**Work required**
Please copy each line below that contains the word "above".

═══ Available records ═══

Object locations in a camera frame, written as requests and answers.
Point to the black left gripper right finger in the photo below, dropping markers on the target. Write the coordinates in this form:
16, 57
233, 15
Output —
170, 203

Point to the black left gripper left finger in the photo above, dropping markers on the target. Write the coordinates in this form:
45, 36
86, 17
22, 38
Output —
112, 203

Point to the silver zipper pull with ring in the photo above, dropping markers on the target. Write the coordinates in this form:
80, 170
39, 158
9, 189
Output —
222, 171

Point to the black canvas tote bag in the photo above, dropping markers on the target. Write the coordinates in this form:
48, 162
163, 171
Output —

═══

**Task output**
Point to the black left gripper left finger in the photo above, dropping markers on the target. Write the coordinates in this form:
Point to the silver zipper pull with ring in the photo above, dropping markers on the target. Write the coordinates in this form:
Point to the black canvas tote bag in the photo above, dropping markers on the target. Write the coordinates in this form:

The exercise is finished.